Hace unos días, en el homenaje póstumo a Fausto Romero, recuperé de la memoria algunas de las opiniones del príncipe de Salina en “El Gatopardo”. A Fausto le encantaba esta novela y siempre encontré en su cuidada imagen un acercamiento estético y filosófico con el protagonista de la obra de Lampedusa. Quizá podría encontrarse en su admiración por el desencanto elegante de Don Fabricio Corbera la inspiración que le llevó a titular “Almería, memoria de una tierra dormida”, uno de sus primeros escritos. Porque también para el príncipe lampedusiano Sicilia era una isla dormida.
Dormida. esa es la palabra clave. Sicilia y Almería, tan lejos y tan cerca. Tan cercanas que muchas veces me he preguntado si no es aplicable, todavía y en amplias capas de la sociedad almeriense y en casi todos sus términos, la desasosegante mirada que Don Fabricio tiene sobre la isla italiana cuando asegura que “los sicilianos no querrán nunca mejorar por la sencilla razón de que creen que son perfectos. Su vanidad es mas fuerte que su miseria. Cada intromisión, si es de extranjeros por su origen, si es de sicilianos por independencia de espíritu, trastorna su delirio de perfección lograda, corre el peligro de turbar su complacida espera de la nada”. O cuando se queja con indisimulada amargura de que “en Sicilia no importa hacer mal o bien. El pecado que nosotros los sicilianos no perdonamos nunca es simplemente el de hacer”. ¿Estamos muy lejos los almerienses de estas dos definiciones? Hasta hace apenas unos años, no mucho y, tal vez ahora, tampoco.
Basta solo con recordar cómo, en medio de la miseria de los sesenta y setenta, miles de coches proclamaban desde sus vanidosas pegatinas que Almería era madre de la vida padre. O, ya con menos folklore pero más decepción, como tantos almerienses reaccionaban y reaccionan con preocupado desasosiego ante cualquier propuesta de cambio que modifique la placidez de la siesta eterna en la que tan acomodados se sienten.
Es cierto que hemos cambiado mucho en los últimos años, pero no lo es menos que todavía quedan amplísimas capas de la sociedad almeriense en las que la indolencia les hace cómplices- y por tanto culpables- de esa complacida espera de la nada.
Contemplar el seguimiento cosechado por cualquier reivindicación ciudadana es un ejercicio que solo conduce a la decepción.
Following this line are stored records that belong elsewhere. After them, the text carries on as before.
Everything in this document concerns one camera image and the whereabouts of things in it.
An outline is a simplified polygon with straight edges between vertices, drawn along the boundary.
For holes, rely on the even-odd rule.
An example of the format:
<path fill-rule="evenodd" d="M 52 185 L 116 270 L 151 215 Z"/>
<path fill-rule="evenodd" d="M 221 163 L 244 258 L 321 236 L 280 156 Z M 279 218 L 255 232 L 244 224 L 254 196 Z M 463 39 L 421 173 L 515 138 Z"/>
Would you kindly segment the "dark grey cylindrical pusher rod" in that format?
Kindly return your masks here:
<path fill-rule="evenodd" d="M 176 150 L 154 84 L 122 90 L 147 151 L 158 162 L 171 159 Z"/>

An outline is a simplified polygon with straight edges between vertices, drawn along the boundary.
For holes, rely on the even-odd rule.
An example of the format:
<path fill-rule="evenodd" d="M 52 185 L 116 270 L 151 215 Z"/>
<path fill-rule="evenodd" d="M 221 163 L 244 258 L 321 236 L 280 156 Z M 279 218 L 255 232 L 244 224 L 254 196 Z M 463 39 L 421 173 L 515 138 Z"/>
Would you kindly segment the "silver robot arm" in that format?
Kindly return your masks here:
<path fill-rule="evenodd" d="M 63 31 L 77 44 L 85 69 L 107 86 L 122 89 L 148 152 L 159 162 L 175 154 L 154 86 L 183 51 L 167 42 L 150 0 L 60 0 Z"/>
Las obras del AVE o las posiciones a favor o en contra de la remodelación de la Plaza Vieja; la subida de las pensiones o la bajada de precios agrícolas (cuando hace frío en la Europa del norte) son protestas que apenas concentran un puñado de inasequibles al desaliento en la calle y a algunos francotiradores en estado de alerta permanente en las redes sociales. En Almería la pasividad es inocente, la protesta sospechosa y, volviendo al príncipe Salina, lo importante no es hacer bien o mal; el pecado que no se perdona nunca es, simplemente, el de hacer.
Por eso no es extraño que en ese coro dominado por el silencio suene a estridencia cuando una voz rompe tanta quietud y, como ha hecho esta semana Jerónimo Parra, presidente de la Cámara de Comercio, hace público que ya no aguanta más y que hay que dar un puñetazo en la mesa para que no nos sigan mintiendo marcando plazos que no se cumplen, que exigimos ver las máquinas trabajando (en los tajos del AVE, obligación del gobierno central, y en los proyectos de saneamiento y depuración de aguas, responsabilidad de la Junta), y no quedarse solo en las adjudicaciones.
Esta semana ha sido Jerónimo Parra; pero antes lo hicieron Diego Martínez Cano, Pepe Cano, Miguel Uribe, José Antonio Flores, Paco Cosentino o Jose Antonio Picón y nunca tuvieron sus protestas el eco social que se puede esperar de una provincia moderna. Solo les acompañó el silencio de una sociedad dormida; tan dormida como era la Sicilia del príncipe de Salina o la Almería del inolvidable Fausto.